Pretoria: IT Risk Analyst (CH1189) posted by Capital H Staffing and Advisory Solutions

Our client, in the financial services industry, is looking for an IT Risk Analyst to join their IT Services team in their Pretoria office.

The IT Risk Analyst works closely with Head of Information Technology system and management team and is responsible for identifying, assessing, and monitoring technology-related risks within the organization. This role also assists ensures that IT systems, processes, and controls comply with regulatory requirements and internal policies, while supporting risk mitigation strategies to safeguard information assets.

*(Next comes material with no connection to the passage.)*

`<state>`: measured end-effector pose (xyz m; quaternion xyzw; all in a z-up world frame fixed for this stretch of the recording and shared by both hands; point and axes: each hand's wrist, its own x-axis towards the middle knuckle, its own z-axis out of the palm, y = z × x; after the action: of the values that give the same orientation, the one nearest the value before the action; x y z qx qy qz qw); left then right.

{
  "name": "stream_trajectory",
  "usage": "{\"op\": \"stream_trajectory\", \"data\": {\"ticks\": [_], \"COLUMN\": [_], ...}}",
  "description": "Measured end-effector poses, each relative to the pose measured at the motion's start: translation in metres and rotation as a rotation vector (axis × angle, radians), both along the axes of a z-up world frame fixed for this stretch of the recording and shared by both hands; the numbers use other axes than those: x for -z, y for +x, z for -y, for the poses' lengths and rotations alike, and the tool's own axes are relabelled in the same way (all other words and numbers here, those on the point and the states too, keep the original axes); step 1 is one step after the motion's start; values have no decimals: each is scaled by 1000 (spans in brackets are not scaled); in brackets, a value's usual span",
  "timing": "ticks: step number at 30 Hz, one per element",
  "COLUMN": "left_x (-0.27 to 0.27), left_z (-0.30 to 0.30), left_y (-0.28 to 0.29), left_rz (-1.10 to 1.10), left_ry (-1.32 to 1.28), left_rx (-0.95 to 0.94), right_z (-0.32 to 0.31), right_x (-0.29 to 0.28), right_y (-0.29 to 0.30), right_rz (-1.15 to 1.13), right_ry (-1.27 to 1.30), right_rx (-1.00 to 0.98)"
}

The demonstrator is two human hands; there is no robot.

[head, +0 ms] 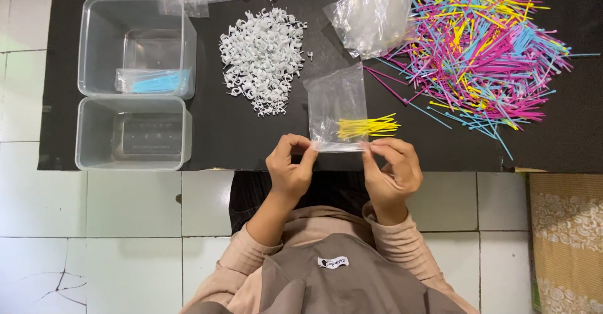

Reports To: Head of IT Services

Qualifications and Experience

Qualifications

• Bachelors degree in information technology, Computer Science, or related field.
• Preferred Certifications
  • CRISC (Certified in Risk and Information Systems Control)
  • CISA (Certified Information Systems Auditor)
• 3+ years of experience in IT risk management, Cyber security, IT audit, or IT governance.
• Knowledge of risk frameworks (NIST, COBIT, etc.) and regulatory compliance.

Skills & Experience

• Hosting and infrastructure: Knowledge and experience in IT infrastructure, networking protocols, cloud service models, core fundamentals and virtualisation
• Cybersecurity Fundamentals: Knowledge and experience in security principles, risk management, and compliance standards.
• Data Integrity & Backup: Knowledge and experience of assessing data risks and mechanisms for preventing corruption and ensuring successful data backup and recovery.
• Systems development: Knowledge and experience of Agile frameworks (Scrum, Kanban) and DevOps practices and tools.
• Regulatory and Risk frameworks: Knowledge of risk frameworks (NIST, COBIT, etc.) and regulatory environment

Key Responsibilities

• Risk Identification & Assessment:
  • Conduct regular IT risk assessments across systems, applications, and infrastructure.
  • Identify potential threats, vulnerabilities, and control gaps.
• Risk Monitoring & Reporting:
  • Maintain and update the IT risk register.
  • Prepare risk reports and dashboards for IT management and governance committees.
• Control Evaluation:
  • Conduct regular IT control reviews and monitors to ensure effectiveness and compliance.
  • Recommend improvements to strengthen internal controls.
• Compliance & Governance:
  • Ensure adherence to regulatory frameworks (e.g., POPIA, GDPR, NIST).
  • Support internal and external audits by providing risk-related documentation.
• Security Incident & Issue Management:
  • Assist in investigating IT security incidents and control failures.
  • Track remediation plans and verify closure of risk issues.
• Policy & Framework Development:
  • Compile, review and update IT risk management policies, standards, frameworks and procedures.
• Disaster recovery and back-up plans
  • Drafting and ensuring disaster recovery plans are comprehensive and up-to-date
  • Involved in the coordinating and execution of disaster recovery (DR) testing activities.

Competency

• Strong analytical and problem-solving skills.
• Strong policy development and documentation skills
• Attention to detail and sustained engagement.
• Good communication and reporting abilities.
• Ability to work collaboratively with IT and business stakeholders.

General

• We are committed to fair and inclusive hiring. All suitably qualified applicants are welcome to apply.
• Preference may be given in line with our clients Employment Equity plan and applicable legislation.
• Applicants must have the legal right to work in South Africa at the time of application.
• Only shortlisted candidates will be contacted. If you do not hear from us within 30 days, please consider your application unsuccessful.
• Please include your current remuneration (CTC), salary expectation, and notice period (optional but helpful for screening).
• By applying, you consent to the processing of your personal information for recruitment purposes in accordance with POPIA.